WORK ITEM.
Give the number of lines below that hold "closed", and only that.

SUPPLIED INFORMATION.
•••

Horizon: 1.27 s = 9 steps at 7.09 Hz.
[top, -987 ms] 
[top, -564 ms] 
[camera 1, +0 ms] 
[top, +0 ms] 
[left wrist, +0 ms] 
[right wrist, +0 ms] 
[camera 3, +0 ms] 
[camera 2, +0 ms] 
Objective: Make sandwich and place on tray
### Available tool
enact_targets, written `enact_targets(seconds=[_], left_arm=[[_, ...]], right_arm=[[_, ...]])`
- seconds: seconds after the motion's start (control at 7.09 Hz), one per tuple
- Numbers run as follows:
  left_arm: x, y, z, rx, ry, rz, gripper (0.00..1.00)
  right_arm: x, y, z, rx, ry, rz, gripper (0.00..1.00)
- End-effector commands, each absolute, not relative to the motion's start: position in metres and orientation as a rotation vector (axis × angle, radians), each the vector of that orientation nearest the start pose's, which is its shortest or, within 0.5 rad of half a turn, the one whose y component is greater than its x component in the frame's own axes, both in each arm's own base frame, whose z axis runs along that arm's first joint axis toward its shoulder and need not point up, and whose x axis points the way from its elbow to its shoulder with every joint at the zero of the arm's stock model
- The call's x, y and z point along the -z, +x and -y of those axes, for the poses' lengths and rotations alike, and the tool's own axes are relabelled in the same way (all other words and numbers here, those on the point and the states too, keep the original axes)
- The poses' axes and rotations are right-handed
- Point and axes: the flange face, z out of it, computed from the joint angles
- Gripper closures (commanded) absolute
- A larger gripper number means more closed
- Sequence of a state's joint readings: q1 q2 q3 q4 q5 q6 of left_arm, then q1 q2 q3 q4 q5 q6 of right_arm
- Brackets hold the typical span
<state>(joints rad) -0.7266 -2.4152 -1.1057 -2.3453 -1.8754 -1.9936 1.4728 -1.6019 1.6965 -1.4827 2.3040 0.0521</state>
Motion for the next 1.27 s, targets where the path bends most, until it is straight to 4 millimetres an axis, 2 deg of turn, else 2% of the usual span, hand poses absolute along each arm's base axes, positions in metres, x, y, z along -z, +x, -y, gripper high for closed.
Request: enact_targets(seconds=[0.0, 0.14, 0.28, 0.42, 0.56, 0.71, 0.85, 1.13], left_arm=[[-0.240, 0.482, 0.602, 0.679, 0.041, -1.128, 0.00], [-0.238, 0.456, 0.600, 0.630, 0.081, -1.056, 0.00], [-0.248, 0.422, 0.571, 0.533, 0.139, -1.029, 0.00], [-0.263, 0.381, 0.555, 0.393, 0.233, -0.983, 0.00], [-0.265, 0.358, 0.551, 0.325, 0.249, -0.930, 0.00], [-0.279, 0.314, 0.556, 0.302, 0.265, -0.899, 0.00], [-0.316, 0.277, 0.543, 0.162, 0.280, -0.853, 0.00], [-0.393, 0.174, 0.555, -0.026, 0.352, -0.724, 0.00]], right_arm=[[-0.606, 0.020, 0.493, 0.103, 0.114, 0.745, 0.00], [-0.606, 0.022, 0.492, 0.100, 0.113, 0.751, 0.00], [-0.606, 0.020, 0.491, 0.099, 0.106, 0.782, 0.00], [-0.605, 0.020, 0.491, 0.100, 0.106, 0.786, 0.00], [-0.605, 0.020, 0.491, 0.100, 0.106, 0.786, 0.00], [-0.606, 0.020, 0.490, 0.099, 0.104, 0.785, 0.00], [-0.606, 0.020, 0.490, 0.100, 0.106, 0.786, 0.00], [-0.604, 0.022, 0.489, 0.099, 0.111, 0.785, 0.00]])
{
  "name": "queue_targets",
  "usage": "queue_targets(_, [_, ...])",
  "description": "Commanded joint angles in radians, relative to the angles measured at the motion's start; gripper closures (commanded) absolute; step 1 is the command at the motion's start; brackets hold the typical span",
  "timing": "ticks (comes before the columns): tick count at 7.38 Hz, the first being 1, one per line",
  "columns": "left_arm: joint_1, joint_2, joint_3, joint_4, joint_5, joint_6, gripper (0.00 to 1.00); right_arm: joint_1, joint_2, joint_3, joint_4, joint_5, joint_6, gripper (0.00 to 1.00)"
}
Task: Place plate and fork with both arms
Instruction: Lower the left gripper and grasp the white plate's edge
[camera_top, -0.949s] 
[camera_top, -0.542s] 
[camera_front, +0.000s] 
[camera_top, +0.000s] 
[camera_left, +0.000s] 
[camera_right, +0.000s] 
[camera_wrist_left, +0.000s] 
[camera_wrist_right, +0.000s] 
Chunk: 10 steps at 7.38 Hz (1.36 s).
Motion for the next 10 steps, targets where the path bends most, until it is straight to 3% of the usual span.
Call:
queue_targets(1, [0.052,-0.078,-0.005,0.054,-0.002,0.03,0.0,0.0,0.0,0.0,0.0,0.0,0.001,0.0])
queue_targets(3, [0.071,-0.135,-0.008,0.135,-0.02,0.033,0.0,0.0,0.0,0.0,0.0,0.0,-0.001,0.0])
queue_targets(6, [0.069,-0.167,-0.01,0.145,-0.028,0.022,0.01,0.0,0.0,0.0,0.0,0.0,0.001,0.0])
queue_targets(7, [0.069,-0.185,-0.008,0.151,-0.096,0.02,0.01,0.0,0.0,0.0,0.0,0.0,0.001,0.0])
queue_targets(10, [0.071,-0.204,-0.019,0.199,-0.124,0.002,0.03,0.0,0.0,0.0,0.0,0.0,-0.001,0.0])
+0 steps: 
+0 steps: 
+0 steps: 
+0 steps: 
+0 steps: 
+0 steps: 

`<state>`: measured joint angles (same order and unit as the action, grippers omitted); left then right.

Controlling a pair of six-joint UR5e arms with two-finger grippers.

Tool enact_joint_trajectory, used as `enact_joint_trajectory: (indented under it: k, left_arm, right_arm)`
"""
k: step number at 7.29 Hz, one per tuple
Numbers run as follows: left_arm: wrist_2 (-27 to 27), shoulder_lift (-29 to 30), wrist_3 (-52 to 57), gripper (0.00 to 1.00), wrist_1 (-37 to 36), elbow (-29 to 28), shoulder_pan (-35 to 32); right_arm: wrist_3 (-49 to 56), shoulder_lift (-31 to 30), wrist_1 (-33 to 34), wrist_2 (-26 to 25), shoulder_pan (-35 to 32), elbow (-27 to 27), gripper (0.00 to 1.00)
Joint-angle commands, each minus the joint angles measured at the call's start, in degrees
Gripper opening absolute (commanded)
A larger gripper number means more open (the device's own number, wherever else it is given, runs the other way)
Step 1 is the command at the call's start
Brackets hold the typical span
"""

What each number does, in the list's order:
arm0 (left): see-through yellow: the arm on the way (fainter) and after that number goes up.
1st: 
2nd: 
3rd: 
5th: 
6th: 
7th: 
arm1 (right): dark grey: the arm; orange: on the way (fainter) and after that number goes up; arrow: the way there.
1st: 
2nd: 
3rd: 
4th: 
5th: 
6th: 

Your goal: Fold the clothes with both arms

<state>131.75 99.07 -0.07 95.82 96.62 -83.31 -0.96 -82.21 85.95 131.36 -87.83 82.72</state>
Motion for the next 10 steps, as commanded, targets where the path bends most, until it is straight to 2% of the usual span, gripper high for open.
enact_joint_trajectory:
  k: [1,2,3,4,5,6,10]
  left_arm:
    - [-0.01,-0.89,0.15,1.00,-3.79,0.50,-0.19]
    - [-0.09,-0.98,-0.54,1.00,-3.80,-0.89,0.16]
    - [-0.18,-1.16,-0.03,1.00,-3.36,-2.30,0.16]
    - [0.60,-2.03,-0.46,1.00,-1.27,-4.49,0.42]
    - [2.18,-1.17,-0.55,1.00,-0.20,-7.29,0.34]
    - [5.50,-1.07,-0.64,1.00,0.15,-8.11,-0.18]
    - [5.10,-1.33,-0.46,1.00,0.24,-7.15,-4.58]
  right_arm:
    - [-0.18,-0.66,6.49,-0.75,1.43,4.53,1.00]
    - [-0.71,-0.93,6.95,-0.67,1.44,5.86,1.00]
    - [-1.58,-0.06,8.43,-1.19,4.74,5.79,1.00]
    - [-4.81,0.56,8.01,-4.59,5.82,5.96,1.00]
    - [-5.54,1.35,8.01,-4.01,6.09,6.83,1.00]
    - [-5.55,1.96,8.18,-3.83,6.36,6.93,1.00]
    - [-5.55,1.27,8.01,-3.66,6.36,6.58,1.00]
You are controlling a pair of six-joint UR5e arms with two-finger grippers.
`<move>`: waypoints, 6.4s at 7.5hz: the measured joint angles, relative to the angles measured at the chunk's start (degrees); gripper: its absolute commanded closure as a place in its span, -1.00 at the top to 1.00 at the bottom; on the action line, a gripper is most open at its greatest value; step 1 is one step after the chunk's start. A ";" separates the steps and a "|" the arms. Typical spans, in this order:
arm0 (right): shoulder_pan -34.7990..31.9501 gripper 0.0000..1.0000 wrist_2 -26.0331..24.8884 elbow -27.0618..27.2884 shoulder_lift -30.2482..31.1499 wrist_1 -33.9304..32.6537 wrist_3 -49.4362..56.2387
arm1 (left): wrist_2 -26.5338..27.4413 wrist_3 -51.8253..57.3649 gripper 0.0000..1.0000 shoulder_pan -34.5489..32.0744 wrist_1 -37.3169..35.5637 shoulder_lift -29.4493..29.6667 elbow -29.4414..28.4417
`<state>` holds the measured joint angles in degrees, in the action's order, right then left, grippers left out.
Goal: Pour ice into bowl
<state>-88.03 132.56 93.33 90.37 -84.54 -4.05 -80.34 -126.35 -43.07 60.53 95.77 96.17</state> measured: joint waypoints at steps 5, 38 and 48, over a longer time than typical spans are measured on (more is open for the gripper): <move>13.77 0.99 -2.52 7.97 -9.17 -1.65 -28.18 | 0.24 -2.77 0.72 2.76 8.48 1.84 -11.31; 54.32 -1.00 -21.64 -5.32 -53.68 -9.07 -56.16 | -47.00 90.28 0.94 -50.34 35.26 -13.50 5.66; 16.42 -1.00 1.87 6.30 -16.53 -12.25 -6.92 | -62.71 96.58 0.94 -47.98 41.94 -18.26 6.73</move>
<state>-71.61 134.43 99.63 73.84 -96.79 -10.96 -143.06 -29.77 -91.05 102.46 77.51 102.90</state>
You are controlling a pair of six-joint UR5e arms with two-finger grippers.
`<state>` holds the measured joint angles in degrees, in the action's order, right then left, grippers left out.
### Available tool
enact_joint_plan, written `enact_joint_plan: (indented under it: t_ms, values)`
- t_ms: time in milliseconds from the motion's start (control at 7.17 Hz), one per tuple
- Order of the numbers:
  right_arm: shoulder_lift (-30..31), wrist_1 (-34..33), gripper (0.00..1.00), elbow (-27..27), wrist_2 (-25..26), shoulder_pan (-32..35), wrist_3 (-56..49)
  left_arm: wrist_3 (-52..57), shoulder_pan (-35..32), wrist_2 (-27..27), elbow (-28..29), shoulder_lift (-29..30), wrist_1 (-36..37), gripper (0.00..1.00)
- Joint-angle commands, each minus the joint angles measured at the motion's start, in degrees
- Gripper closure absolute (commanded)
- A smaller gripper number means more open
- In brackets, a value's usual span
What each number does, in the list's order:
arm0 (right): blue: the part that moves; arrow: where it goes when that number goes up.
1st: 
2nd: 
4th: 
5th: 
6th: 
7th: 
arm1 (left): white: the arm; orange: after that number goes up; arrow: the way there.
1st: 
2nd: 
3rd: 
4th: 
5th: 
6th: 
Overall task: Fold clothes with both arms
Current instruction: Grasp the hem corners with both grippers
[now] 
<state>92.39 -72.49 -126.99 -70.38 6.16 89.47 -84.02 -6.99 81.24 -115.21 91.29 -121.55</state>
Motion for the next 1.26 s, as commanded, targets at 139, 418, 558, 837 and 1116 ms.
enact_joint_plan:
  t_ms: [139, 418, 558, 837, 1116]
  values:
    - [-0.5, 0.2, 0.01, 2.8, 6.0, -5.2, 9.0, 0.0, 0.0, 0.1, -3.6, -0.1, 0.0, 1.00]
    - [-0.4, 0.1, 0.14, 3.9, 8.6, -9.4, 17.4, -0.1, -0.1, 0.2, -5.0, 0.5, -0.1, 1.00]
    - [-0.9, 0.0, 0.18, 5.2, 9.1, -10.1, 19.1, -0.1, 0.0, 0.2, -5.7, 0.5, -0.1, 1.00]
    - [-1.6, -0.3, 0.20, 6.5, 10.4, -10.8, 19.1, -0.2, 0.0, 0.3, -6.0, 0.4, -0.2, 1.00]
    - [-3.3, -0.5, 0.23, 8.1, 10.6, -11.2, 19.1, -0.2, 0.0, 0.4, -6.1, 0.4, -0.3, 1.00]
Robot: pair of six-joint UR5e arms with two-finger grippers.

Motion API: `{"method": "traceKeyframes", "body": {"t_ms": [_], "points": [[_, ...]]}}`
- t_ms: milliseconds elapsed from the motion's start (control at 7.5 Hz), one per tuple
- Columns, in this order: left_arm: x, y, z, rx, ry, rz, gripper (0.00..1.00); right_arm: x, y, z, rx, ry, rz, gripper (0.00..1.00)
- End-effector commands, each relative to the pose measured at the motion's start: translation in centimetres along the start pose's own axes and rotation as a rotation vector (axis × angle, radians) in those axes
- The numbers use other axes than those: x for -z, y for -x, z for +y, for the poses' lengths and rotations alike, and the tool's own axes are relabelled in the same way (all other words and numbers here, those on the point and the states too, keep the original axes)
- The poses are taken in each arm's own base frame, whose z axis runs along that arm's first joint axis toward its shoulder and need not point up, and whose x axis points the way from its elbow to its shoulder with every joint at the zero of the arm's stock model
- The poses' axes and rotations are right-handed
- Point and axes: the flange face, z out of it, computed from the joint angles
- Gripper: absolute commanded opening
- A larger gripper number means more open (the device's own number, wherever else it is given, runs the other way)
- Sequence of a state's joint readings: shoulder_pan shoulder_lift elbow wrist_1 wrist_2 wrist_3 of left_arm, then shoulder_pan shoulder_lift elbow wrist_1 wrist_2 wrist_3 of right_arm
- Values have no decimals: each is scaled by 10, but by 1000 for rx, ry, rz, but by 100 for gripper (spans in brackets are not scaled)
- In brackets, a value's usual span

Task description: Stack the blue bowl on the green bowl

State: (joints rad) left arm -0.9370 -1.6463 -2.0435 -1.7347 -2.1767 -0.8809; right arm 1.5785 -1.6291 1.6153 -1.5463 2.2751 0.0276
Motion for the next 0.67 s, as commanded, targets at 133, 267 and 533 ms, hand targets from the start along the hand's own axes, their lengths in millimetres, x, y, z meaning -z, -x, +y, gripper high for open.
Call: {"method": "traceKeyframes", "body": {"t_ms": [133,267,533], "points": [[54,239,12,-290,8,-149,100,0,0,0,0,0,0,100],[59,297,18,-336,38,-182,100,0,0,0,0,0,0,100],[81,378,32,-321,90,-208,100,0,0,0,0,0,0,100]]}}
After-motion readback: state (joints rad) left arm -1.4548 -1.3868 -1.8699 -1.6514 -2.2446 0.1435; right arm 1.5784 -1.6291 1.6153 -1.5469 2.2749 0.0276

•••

RESPONSE.
2